The HSBC Markit Purchasing Managers’ Index, based on a survey of around 500 companies, edged up to 56.8 in January from 56.7 in December.
That was the 22nd consecutive month the key index of manufacturing in Asia’s third-largest economy has been above the reading of 50 that divides growth from contraction.
“The manufacturing sector started the year out in style, with the growth momentum picking up a tad led by higher output as order books continue to thicken, reflecting, in particular, strong demand from domestic clients,” said Leif Eskesen, chief economist for India & Asean at HSBC.
The survey’s factory output index rose in the first month of 2011 from December but is still below its November nine-month high. Output has increased in every month since April 2009.
The new orders index also rose after falling in the previous month, marking its 22nd consecutive month in expansionary mode.
However, the expansion in the manufacturing sector did not influence the labour market recovery, with the PMI’s employment index staying in contraction for the sixth time in the last seven months.
More worrying, the input price index rose to 66.14 from 64.85 in December, climbing for the seventh straight month, and the output price index rose for the fourth month in a row.
“The strong demand is, however, piling up backlog of works, albeit at a slightly slower pace, and the tight capacity yet again pushed up input and output prices at an accelerated pace,” Eskesen said.

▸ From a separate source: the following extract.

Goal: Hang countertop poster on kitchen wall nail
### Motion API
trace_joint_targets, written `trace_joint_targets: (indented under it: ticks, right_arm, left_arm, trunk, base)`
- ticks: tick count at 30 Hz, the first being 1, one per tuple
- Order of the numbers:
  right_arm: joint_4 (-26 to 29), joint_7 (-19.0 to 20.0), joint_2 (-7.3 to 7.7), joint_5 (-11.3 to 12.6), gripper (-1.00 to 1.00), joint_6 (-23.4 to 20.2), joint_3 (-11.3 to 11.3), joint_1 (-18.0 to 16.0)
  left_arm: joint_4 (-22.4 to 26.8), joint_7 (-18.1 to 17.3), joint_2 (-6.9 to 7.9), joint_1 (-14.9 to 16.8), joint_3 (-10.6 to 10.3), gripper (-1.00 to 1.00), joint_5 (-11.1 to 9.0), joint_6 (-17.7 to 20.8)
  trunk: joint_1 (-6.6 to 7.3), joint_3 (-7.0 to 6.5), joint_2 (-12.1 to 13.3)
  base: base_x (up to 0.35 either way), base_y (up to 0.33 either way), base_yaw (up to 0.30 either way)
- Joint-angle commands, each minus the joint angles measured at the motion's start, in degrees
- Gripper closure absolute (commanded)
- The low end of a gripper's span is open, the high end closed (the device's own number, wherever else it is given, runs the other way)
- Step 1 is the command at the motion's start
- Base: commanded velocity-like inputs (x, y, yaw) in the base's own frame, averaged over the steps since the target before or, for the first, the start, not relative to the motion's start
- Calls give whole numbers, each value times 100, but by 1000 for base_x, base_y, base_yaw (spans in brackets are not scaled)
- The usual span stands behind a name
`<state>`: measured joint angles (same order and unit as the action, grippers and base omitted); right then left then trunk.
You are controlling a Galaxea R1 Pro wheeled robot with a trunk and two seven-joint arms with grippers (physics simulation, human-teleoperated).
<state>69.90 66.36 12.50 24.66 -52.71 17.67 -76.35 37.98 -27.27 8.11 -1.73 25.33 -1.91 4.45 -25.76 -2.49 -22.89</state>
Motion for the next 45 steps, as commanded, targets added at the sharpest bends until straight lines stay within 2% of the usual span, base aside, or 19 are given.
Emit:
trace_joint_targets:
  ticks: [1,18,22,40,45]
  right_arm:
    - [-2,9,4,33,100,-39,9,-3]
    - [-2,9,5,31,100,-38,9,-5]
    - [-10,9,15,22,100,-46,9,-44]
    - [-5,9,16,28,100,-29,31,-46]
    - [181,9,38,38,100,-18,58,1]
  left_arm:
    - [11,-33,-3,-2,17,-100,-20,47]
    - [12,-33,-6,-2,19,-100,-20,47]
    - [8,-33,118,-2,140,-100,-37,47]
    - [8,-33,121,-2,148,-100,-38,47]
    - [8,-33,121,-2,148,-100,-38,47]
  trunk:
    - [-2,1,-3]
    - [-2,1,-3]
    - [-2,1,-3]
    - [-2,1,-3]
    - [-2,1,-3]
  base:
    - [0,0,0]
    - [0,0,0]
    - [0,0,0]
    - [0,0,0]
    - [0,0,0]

Inflation has been a concern for policymakers in most developing economies, including India, where rising food prices have driven up broader inflation and put more pressure on central banks to tighten policy.
The Reserve Bank of India raised interest rates last week by a quarter of a percentage point to clamp down on resurgent inflation and warned of persistently higher food prices unless steps are taken to boost supplies.
Although the central bank has raised policy rates seven times since March as the economy revived from the global financial crisis, it said the balance of risks had tilted towards stronger inflation and it was ready to respond if price pressures increased.